11 mar 1999

Viajar a Africa tiene alto riesgo: unas veces son los medios de transporte los que no ofrecen suficientes garantías -avionetas desvencijadas, carreteras parcheteadas de socavones, furgonetas de safari que nunca han pasado la correspondiente ITV...-; otras, los caminos y pistas de tierra están flanqueadas por bandidos. En la mayoría de los casos, no existen hospitales de garantía en el caso de que un turista precise atención médica de urgencia, y las grandes ciudades -sobre todo en sus corazones comerciales- están pobladas de niños abandonados que conocen todo tipo de triquiñuelas para robar las carteras los visitantes, y pueden figurarse lo difícil que es que te expendan un pasaporte nuevo en semejantes latitudes. Por último, la guerrilla que campa a sus anchas por selvas y desiertos está armada hasta los dientes con repetidores, granadas y minas que les venden nuestros gobiernos y las empresas occidentales de armamento.

La noticia de que unos mercenarios tutsis han asesinado a machete a ocho turistas, ha conmocionado al mundo, especialmente al ámbito de los viajeros que no dudan elegir los destinos exóticos cuando tienen ocasión de prepararse unas vacaciones. Al igual que la protagonista de "Gorilas en la niebla", los rebeldes han acabado con sus vidas a golpe de metal dentro de un santuario para primates, la reserva Bwindi, en Uganda. El FBI ha puesto a sus agentes al servicio del gobierno de Kampala, que ha prometido la ley del talión con los asesinos, y la prensa occidental nos ha contado quiénes eran cada uno de los turistas asesinados, el motivo de sus vacaciones, sus prometedoras carreras profesionales y lo destrozadas que están sus familias. Testimonios sobrecogedores, sin duda, sobre todo hoy que se ha puesto de moda trasladarse a los rincones más escondidos del mundo en busca del desahogo de la gran ciudad.
Las agencias de viajes especializadas en este tipo de rutas exóticas se echan las manos a la cabeza, porque en casos aislados como éste suele propagarse un pánico colectivo que se resume en cancelaciones y ausencia de nuevos clientes; crisis en una palabra.
En mi último viaje a Kenya, pude comprobar el perjuicio económico que ha sufrido el turismo, sector boyante en tan pobre economía, tras el atentado integrista contra la embajada de Estados Unidos en Nairobi.
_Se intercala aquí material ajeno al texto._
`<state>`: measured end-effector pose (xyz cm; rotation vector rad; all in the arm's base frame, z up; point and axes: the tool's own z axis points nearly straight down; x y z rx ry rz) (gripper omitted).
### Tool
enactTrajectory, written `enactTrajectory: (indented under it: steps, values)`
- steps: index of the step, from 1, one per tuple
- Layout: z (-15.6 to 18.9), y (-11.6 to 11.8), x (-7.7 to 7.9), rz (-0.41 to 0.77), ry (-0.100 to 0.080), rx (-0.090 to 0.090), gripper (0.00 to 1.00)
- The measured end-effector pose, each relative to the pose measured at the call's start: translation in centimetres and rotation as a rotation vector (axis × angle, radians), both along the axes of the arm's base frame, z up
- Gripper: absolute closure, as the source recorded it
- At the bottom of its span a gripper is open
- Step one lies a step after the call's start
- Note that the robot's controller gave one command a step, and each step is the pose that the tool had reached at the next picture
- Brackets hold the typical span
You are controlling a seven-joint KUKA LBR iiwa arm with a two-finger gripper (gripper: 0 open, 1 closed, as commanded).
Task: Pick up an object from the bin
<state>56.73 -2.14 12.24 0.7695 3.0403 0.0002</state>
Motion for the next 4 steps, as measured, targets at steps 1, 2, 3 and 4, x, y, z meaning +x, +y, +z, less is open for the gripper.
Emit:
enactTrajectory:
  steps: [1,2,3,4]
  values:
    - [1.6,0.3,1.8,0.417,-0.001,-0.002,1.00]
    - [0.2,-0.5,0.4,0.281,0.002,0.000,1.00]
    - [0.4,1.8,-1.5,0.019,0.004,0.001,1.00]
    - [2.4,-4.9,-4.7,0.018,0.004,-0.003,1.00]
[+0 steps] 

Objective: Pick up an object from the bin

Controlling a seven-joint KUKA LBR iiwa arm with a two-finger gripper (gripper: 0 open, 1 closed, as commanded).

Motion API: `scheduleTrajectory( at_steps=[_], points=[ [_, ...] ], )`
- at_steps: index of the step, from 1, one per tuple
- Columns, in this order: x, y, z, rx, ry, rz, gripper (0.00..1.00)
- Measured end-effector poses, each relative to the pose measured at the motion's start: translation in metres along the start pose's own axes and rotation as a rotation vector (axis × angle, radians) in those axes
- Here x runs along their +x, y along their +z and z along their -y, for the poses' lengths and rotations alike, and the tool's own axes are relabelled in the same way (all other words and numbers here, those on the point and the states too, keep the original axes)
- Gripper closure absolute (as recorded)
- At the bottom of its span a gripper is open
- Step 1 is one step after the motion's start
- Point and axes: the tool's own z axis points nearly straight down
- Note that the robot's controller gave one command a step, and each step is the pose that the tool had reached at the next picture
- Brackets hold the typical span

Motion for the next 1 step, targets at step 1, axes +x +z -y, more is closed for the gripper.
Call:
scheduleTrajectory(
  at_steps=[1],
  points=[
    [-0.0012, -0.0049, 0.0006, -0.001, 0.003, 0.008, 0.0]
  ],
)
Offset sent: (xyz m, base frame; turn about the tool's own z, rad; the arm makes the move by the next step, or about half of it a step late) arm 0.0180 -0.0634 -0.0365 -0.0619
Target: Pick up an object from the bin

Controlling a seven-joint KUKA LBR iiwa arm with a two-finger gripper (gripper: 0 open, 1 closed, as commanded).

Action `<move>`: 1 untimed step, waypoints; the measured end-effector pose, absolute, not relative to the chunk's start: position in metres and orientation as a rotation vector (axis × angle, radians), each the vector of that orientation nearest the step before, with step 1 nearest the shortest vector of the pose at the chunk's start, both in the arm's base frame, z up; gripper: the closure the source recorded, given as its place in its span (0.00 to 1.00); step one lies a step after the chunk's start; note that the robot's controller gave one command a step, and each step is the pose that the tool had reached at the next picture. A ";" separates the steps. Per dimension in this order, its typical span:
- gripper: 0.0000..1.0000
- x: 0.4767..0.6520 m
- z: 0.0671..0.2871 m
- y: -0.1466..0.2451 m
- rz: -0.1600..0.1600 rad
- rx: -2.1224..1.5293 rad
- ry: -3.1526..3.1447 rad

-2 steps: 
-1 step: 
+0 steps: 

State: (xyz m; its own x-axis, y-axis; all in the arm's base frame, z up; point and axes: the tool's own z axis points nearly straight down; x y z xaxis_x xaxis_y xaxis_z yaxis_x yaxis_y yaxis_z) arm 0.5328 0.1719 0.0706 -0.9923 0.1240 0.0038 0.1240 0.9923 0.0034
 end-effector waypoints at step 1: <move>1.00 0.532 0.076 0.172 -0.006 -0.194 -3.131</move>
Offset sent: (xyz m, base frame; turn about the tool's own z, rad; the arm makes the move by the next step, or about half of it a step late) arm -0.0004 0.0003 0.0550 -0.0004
Imagínense lo que estarán pensado los responsables de este área en Uganda, país que emerge de años de dictadura infernal, donde comenzaba a verse un resquicio de luz...

Pero no me quiero detener en el análisis económico del suceso -a fin de cuentas, el que más preocupa a unos y otros-, sino en un detalle humano. Un día antes del fatídico atentado guerrillero, las televisiones de occidente sirvieron una de las imágenes más desapacibles de su historia (hoy que los telespectadores no nos inmutamos ante casi nada, saciados como estamos de violencia a la carta): los soldados del ejército de Sierra Leona habían detenido a un niño de ocho o diez años, y las cámaras habían recogido cómo lo derribaban al suelo a patadas, cómo le desnudaban y, después, cómo se lo llevaban detenido en un camión. El pequeño lloraba sin consuelo. Era una víctima infantil más de los dos mil niños que el gobierno del país del Oeste de Africa reconoce que se ha cobrado la guerra -multipliquen el número por cinco o por diez-, y supongo que su destino no será un colegio donde le permitan hacer figuritas de plastilina y patear una pelota fabricada con bolsas y cuerdas, ni siquiera un hospicio con una patrona antipática, sino las filas de ese mismo ejército. Lo armarán hasta los dientes para colocarlo en primera línea de combate. Lo mandarán cual cobaya a colocar minas en el territorio de los sublevados, aunque en el intento pueda saltar por los aires con su candidez reventada en mil pedazos.

Nadie se ha interesado por este chiquillo, ni por su historia ni la de su familia. Los gobiernos occidentales no van a enviar a sus investigadores secretos para recatarle ni para detener a tan salvajes soldados. No sé si el problema se debe a que Sierra Leona es un país caótico que, hoy por hoy, nada aporta a la economía mundial, o a que es uno de los mercados emergentes en el consumo de armas -y hay que dejar que se maten- o a una oscura cuestión de matiz.